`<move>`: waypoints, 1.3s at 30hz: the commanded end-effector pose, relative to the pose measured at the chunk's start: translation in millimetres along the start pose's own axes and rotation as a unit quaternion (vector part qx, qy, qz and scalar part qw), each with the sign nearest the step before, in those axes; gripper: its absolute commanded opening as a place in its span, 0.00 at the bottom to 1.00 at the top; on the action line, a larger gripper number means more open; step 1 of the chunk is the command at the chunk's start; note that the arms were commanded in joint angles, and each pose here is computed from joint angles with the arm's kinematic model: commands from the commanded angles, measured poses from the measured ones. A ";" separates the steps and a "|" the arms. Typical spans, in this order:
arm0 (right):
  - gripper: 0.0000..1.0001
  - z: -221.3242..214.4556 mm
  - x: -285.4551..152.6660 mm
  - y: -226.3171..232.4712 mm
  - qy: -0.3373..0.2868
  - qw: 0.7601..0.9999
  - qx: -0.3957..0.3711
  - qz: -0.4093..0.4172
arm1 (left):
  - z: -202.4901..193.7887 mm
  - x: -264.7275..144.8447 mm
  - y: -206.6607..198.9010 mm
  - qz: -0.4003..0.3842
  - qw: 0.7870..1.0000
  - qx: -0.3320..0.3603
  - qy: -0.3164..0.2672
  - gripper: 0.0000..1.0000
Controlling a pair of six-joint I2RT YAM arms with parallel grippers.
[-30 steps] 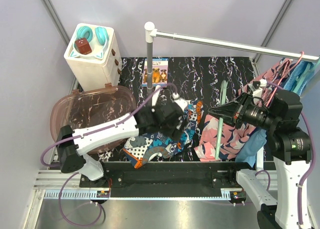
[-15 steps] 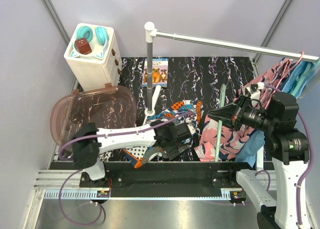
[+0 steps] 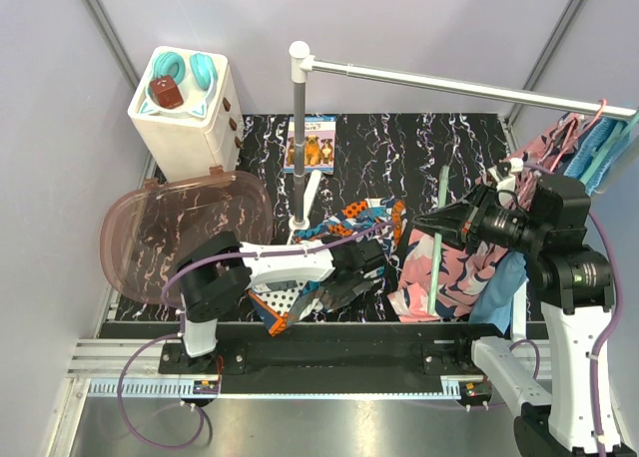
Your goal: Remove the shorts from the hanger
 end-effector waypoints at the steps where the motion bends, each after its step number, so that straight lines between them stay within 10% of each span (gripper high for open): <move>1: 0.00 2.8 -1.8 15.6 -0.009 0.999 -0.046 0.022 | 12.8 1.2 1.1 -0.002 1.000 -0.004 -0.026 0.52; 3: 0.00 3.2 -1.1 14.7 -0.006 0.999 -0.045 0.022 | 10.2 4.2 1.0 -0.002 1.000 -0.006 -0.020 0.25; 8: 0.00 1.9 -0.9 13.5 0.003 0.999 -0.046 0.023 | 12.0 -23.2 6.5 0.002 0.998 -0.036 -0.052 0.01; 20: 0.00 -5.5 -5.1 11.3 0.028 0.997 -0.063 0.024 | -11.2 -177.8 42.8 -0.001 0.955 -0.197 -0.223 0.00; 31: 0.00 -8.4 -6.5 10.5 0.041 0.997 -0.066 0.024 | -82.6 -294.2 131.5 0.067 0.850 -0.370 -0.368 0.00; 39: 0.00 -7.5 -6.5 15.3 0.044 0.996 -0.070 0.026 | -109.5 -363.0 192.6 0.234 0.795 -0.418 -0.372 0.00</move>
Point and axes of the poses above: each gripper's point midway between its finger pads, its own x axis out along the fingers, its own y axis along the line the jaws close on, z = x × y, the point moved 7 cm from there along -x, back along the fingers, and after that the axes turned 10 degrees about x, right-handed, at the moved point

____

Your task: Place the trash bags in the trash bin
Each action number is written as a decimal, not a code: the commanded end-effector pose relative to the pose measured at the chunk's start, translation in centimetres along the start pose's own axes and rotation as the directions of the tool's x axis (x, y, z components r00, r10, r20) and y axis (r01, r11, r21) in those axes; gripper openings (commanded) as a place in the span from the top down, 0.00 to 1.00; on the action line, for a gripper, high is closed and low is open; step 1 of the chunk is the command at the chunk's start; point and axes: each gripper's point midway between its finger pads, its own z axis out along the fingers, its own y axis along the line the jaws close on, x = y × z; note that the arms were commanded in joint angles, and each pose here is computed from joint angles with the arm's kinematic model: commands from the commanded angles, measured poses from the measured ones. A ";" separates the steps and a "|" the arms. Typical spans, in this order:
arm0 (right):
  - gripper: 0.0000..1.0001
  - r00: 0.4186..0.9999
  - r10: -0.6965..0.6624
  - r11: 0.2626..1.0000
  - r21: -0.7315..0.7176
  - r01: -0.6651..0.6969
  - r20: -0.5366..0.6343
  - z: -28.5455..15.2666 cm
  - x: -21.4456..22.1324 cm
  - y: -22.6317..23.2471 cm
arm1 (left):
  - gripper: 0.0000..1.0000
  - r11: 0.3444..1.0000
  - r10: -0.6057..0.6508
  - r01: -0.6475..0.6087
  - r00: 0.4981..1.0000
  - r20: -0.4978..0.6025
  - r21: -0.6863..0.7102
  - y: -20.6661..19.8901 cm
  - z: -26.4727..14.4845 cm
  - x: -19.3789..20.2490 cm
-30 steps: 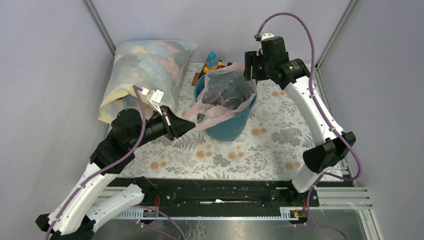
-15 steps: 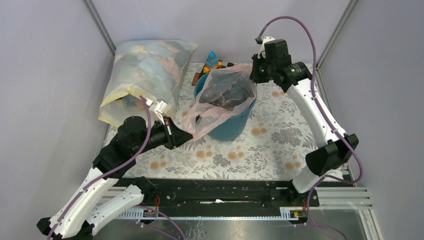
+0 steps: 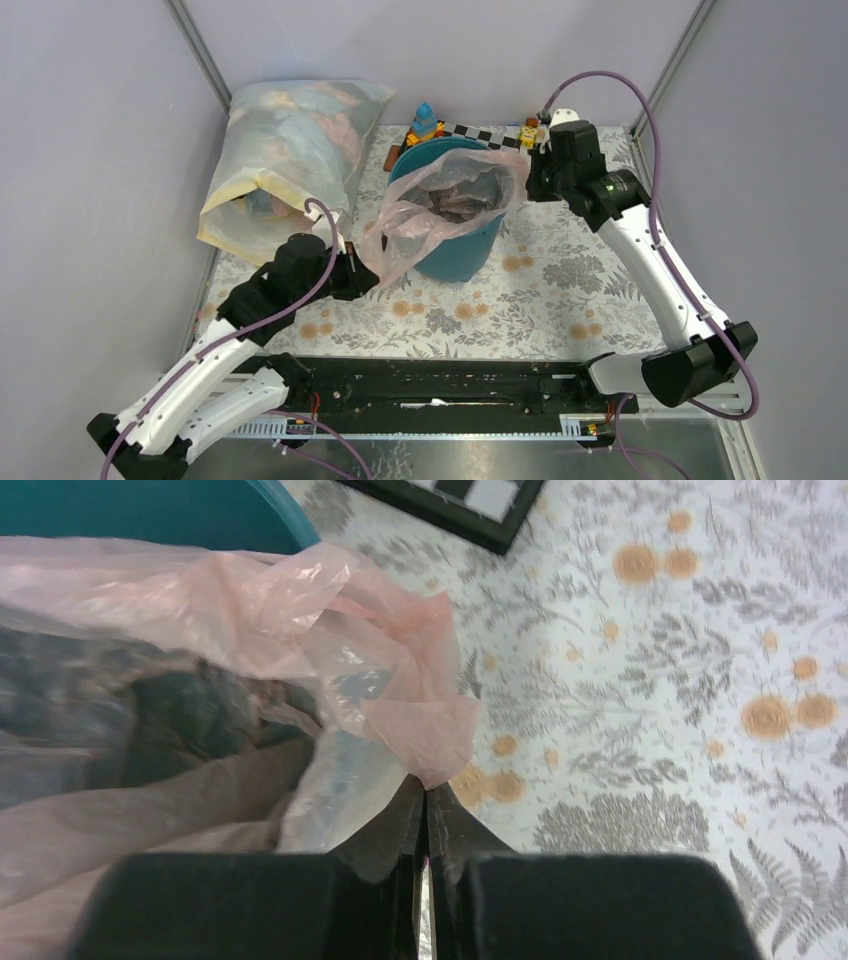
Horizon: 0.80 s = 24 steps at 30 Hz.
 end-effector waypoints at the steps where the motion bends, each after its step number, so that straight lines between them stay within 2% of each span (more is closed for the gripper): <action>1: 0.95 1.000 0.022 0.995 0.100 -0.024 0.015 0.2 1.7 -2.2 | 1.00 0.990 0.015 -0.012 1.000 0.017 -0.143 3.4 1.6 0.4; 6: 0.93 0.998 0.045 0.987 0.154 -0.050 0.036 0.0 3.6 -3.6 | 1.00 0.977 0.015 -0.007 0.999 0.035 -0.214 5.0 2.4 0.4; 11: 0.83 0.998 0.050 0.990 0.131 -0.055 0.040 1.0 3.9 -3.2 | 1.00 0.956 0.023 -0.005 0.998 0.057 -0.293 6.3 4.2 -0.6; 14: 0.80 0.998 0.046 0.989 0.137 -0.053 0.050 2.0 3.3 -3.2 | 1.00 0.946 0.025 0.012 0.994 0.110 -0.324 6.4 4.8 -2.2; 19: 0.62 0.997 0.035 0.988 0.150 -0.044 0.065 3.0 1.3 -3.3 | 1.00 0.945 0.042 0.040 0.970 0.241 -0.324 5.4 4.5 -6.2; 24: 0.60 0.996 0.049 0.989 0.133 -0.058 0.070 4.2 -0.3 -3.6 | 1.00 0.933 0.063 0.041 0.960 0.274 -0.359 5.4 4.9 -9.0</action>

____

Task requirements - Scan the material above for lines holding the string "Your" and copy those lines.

Response -
Your goal: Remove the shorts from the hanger
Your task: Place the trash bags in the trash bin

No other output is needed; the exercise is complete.